== TRY IT ==
Return the listing verbatim, images left out.

[DATA SHOWN Boundary: Start]

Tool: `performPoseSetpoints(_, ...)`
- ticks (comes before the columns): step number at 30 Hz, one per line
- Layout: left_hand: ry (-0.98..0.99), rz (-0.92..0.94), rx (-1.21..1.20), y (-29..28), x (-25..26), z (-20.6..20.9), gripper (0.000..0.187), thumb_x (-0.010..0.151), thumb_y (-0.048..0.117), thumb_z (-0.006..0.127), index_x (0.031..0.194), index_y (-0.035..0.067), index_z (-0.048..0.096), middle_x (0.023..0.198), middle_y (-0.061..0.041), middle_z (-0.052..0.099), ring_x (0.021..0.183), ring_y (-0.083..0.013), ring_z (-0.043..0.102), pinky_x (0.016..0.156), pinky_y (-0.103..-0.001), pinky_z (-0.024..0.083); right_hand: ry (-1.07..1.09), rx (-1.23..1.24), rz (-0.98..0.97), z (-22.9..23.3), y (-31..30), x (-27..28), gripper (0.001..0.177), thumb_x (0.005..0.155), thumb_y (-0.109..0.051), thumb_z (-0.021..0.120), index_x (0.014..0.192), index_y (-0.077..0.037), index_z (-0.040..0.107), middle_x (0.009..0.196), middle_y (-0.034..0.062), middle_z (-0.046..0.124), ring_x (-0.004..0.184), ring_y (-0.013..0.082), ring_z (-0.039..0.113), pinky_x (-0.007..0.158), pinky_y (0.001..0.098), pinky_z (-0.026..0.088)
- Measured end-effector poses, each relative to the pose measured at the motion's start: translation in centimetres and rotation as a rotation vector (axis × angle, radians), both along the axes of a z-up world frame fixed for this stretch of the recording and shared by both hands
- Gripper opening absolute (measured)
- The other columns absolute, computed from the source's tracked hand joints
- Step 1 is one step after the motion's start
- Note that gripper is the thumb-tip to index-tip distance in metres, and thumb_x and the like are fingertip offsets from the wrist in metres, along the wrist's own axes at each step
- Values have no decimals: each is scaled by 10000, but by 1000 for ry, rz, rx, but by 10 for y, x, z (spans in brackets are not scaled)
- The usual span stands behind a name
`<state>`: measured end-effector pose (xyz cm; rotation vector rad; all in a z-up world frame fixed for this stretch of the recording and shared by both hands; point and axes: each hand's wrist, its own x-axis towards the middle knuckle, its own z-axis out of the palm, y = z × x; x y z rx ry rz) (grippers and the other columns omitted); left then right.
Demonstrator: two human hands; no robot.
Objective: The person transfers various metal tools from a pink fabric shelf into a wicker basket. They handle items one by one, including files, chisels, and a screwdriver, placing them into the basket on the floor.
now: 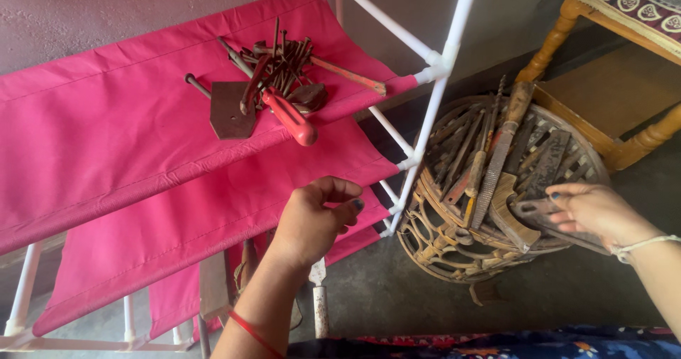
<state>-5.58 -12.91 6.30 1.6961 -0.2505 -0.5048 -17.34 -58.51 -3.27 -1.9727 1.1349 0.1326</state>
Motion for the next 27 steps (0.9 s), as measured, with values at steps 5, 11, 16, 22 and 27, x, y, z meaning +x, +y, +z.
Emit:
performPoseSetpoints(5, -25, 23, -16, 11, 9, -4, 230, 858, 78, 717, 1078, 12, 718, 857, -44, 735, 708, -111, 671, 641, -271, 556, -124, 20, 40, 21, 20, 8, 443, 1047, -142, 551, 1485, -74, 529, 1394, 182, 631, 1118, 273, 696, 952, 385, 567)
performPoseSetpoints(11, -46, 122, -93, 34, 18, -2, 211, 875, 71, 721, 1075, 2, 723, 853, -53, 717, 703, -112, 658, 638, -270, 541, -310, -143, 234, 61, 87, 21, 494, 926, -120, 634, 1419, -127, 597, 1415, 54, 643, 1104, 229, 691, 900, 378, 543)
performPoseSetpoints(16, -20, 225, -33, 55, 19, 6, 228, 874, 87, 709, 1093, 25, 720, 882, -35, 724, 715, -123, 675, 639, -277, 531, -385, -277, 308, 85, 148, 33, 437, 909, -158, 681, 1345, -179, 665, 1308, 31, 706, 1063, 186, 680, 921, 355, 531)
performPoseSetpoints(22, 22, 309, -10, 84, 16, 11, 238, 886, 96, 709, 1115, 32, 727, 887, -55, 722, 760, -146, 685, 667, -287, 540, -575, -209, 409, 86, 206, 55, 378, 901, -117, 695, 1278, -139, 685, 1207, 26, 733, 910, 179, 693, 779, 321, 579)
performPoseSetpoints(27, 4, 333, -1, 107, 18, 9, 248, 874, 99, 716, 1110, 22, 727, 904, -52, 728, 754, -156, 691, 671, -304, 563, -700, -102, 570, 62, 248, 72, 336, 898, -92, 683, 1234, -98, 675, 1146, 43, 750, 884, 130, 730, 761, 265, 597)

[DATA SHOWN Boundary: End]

== ANSWER BOX ==
Tool: `performPoseSetpoints(_, ...)`
- ticks (comes before the columns): step number at 30 Hz, one per line
- Layout: left_hand: ry (-0.98..0.99), rz (-0.92..0.94), rx (-1.21..1.20), y (-29..28), x (-25..26), z (-20.6..20.9), gripper (0.000..0.187), thumb_x (-0.010..0.151), thumb_y (-0.048..0.117), thumb_z (-0.006..0.127), index_x (0.031..0.194), index_y (-0.035..0.067), index_z (-0.048..0.096), middle_x (0.023..0.198), middle_y (-0.061..0.041), middle_z (-0.052..0.099), ring_x (0.021..0.183), ring_y (-0.083..0.013), ring_z (-0.043..0.102), pinky_x (0.016..0.156), pinky_y (-0.103..-0.001), pinky_z (-0.024..0.083); right_hand: ry (-1.07..1.09), rx (-1.23..1.24), rz (-0.98..0.97), z (-22.9..23.3), y (-31..30), x (-27..28), gripper (0.001..0.177), thumb_x (0.005..0.155), thumb_y (-0.109..0.051), thumb_z (-0.021..0.120), index_x (0.014..0.192), index_y (-0.077..0.037), index_z (-0.040..0.107), middle_x (0.009..0.196), middle_y (-0.034..0.062), middle_z (-0.046..0.124), ring_x (-0.004..0.184), ring_y (-0.013..0.082), ring_z (-0.039..0.113), pinky_x (-0.007..0.158), pinky_y (0.001..0.098), pinky_z (-0.026..0.088)
- Measured end-effector poses, each relative to the pose measured at the motion's start: translation in centimetres and rotation as a rotation vector (axis × angle, radians), both along the axes of a z-up world frame fixed for this stretch of the recording and shared by both hands
- Gripper opening absolute (measured)
- The other columns absolute, computed from the source's tracked hand joints
- Step 1 is one step after the motion's start
- Note that gripper is the thumb-tip to index-tip distance in metres, and thumb_x and the like are fingertip offsets from the wrist in metres, along the wrist's own axes at each step
- Values have no decimals: each is scaled by 10000, but by 1000 for ry, rz, rx, but by 10 for y, x, z (spans in brackets are not scaled)
- The usual span stands behind a name
`<state>`: measured end-effector pose (xyz cm; rotation vector rad; all in a z-up world frame fixed for this stretch of the recording and shared by both hands; point and axes: each hand's wrist, its own x-axis towards the middle knuckle, its own z-axis out of the palm, y = z × x; x y z rx ry rz) (grippers and the other columns omitted); left then right.
Demonstrator: two human hands; no robot.
Objective: The person transfers various metal tools from a pink fabric shelf into a wicker basket. They handle items one by one, including files, chisels, and a screwdriver, placing them into the basket on the floor.
now: 
<state>-5.58 -12.91 6.30 1.6961 -0.2505 -0.5048 -17.34 -58.51 -3.27 -1.9727 1.1349 0.1326</state>
Motion for the next 27 steps (0.9 s), as measured, with values at steps 5, 11, 16, 22 and 27, x, y, z meaning +x, +y, +z.
Emit:
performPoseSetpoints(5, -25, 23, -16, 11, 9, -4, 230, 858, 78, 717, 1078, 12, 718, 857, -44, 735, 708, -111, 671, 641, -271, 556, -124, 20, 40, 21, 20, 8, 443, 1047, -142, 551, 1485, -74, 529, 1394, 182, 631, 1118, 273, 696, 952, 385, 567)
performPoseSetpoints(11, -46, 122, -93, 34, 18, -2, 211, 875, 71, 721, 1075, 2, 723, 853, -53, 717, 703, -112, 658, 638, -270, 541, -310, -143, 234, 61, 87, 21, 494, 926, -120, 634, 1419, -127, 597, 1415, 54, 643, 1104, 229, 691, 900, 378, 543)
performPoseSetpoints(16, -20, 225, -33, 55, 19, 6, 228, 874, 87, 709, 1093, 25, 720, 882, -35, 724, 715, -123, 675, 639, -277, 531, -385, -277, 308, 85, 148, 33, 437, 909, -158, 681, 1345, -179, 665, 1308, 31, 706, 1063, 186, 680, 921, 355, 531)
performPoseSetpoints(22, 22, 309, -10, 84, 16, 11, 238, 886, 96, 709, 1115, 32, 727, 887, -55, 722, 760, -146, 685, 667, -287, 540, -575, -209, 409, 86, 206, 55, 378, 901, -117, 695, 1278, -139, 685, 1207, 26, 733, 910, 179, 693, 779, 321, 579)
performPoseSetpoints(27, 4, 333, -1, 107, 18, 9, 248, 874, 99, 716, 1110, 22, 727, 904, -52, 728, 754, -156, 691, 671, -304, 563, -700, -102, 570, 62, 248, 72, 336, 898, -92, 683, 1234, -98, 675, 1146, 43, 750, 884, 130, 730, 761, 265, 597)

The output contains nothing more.